— HOW TO COMPLETE THIS TASK —
Repeat the whole listing below, word for word.

======== INFORMATION SUPPLIED ========

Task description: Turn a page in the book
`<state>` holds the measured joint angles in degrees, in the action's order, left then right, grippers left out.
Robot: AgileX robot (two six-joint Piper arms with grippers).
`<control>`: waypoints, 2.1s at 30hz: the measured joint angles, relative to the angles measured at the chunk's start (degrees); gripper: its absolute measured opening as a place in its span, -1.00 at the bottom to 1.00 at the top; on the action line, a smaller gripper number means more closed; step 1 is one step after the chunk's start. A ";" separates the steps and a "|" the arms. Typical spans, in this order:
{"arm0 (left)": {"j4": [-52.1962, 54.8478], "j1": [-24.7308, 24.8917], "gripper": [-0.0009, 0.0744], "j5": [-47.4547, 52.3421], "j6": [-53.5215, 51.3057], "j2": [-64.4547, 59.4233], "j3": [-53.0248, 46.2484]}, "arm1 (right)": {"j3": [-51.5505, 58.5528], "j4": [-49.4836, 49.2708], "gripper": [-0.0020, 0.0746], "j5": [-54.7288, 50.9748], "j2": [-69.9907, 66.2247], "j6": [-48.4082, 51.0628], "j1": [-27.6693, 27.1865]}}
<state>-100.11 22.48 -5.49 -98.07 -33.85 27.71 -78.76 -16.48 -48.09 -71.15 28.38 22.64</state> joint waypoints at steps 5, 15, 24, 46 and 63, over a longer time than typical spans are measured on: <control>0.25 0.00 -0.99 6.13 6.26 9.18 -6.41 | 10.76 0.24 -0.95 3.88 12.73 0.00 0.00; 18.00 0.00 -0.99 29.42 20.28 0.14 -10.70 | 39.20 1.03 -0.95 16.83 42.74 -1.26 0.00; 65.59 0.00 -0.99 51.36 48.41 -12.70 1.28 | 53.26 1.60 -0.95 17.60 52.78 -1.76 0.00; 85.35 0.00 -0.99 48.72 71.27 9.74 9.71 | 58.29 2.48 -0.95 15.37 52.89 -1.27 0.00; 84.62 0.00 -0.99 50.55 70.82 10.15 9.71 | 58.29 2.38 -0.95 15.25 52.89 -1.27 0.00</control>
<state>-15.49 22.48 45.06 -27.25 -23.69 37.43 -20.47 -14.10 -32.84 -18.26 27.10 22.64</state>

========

— EXERCISE OUTPUT —
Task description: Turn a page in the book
`<state>` holds the measured joint angles in degrees, in the action's order, left then right, grippers left out.
Robot: AgileX robot (two six-joint Piper arms with grippers).
`<control>`: waypoints, 2.1s at 30hz: the measured joint angles, relative to the angles measured at the chunk's start (degrees); gripper: its absolute measured opening as a place in its span, -1.00 at the bottom to 1.00 at the top; on the action line, a smaller gripper number means more closed; step 1 is one step after the chunk's start. A ";" separates the steps and a "|" the arms. Typical spans, in this order:
{"arm0 (left)": {"j4": [-52.1962, 54.8478], "j1": [-24.7308, 24.8917], "gripper": [-0.0009, 0.0744], "j5": [-47.4547, 52.3421], "j6": [-53.5215, 51.3057], "j2": [-64.4547, 59.4233], "j3": [-53.0248, 46.2484]}, "arm1 (right)": {"j3": [-51.5505, 58.5528], "j4": [-49.4836, 49.2708], "gripper": [-0.0020, 0.0746], "j5": [-54.7288, 50.9748], "j2": [-69.9907, 66.2247], "j6": [-48.4082, 51.0628], "j1": [-27.6693, 27.1865]}}
<state>-100.11 22.48 -5.49 -98.07 -33.85 27.71 -78.76 -16.48 -48.09 -71.15 28.38 22.64</state> joint waypoints at steps 5, 15, 24, 46 and 63, over a longer time than typical spans are measured on: <control>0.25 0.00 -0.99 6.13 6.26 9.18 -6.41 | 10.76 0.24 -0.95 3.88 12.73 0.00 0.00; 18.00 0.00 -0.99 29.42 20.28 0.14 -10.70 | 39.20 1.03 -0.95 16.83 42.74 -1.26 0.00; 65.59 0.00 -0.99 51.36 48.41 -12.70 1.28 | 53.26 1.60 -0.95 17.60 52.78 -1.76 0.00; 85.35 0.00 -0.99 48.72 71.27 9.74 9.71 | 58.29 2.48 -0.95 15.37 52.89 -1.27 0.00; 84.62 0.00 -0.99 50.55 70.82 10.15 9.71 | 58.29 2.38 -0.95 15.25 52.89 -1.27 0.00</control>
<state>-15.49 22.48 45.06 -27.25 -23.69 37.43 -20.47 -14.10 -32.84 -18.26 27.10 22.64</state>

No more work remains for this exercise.